Posted byAkriti Anand
There are about 10 artisans who are associated with the Chamar Project.
On a battered wall in a small tenement that can be reached by holding onto a rope, as you climb an iron staircase and emerge through a sort of hole on to the landing, there is a hand drawing of Dr. BR Ambedkar. Elsewhere, there is a cut-out of a man and woman dancing. And then there are innumerable scratches and cracks typical to such walls that jostle for space in Dharavi, Mumbai. Old Bollywood songs cut through the din and chaos of the neighbourhood, and men are busy cutting and shaping rubber to make designer bags tagged with the name of their community 'chamar' in big bold letters.
Elsewhere in the country, among the new forces, the Ambedkarite and Bahujan movements have emerged as counters to the political right. For the 32-year-old Sudheer Rajbhar, the allying of the grassroots movements is the new way out by mobilising the cobblers in Mumbai under his trademarked Chamar Studio label that he founded two years ago with a line of rubber bags that have signature cross-stitching associated with the community's repair work called Bombay Black. And now there is a new sense of pride with a collaborative project curated by Mumbai-based art consultant Farah Siddiqui and supported by the retail fashion chain Ensemble where Chamar Foundation will work with 75 designers internationally and nationally to make limited edition bags creating a grassroots challenge to elitist fashion by the simple act of subversion and paradox of caste identities. At first, there were reservations about using the term 'chamar', which is banned by the courts in India as a discriminating and derogatory term. But Rajbhar says the point is to ultimately have this collection as an ode to the artistry of the cobbler community and maybe over time, the word would be associated with their craft and design rather than their caste. That's the hope, he says.

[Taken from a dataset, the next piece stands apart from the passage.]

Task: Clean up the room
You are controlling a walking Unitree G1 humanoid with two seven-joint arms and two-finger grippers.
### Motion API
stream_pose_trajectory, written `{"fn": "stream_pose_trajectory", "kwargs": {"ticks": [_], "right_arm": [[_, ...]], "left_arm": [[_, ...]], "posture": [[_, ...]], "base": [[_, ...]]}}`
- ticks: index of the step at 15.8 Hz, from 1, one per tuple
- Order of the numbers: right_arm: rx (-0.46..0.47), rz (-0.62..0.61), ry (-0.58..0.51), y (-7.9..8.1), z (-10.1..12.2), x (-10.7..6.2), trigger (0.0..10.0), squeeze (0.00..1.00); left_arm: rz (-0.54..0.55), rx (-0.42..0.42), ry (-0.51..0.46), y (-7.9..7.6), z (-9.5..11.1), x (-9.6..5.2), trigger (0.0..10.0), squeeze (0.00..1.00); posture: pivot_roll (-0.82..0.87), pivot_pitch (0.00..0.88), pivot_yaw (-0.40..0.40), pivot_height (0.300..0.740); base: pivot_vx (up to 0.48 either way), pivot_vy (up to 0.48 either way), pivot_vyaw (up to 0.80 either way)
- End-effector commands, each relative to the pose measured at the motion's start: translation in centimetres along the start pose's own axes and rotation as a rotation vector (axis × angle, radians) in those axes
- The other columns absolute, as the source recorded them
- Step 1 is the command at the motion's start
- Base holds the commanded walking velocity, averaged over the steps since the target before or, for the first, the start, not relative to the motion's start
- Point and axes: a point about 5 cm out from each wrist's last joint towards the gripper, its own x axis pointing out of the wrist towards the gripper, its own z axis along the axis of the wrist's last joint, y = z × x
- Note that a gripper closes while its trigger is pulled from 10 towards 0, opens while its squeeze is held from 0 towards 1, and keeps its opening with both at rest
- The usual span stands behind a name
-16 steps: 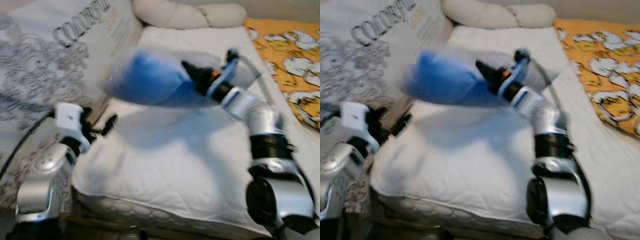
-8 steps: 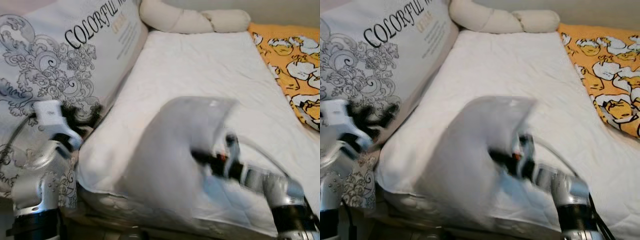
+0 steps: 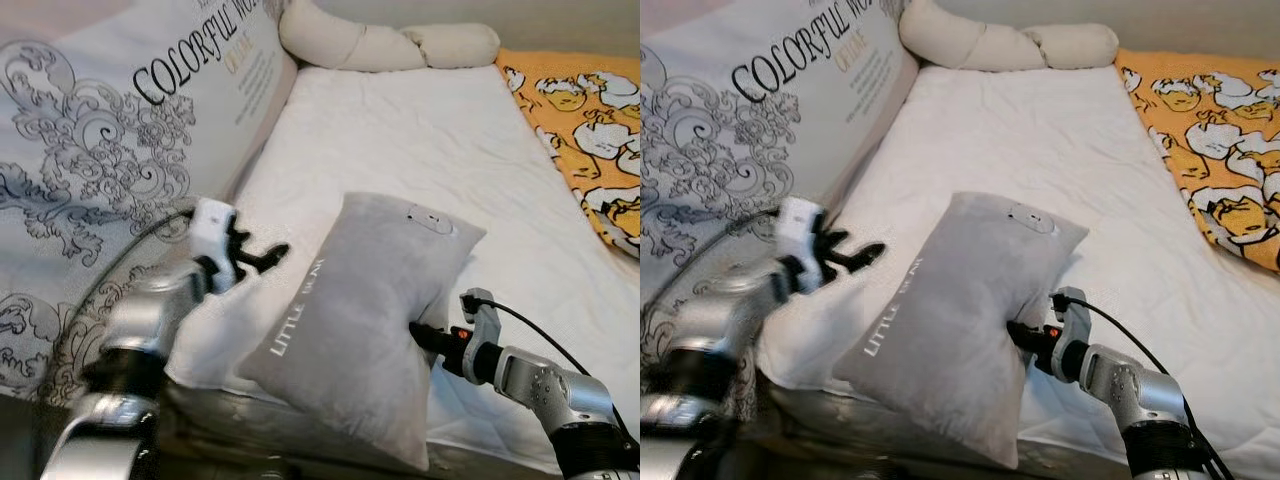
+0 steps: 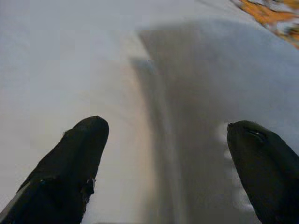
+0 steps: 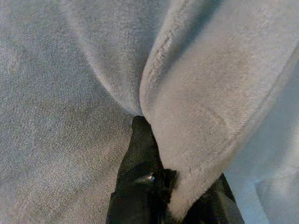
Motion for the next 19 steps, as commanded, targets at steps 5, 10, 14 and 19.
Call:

Earlier this year, they launched Project Blue Collar taking inspiration from Ambedkar's movement, where he anointed blue as the colour of social justice and self-determination in his fight for Dalit liberation against the oppressive caste system. Blue collar work against the white collar jobs, Rajbhar says. 'Blue Collar' was launched on May 1, International Workers' Day. Rajbhar is one of the few who are grappling with their immediate political-socio-economic environments, and the intent is not to offend but to bring about a long-term change in attitudes with articulate counterpoints.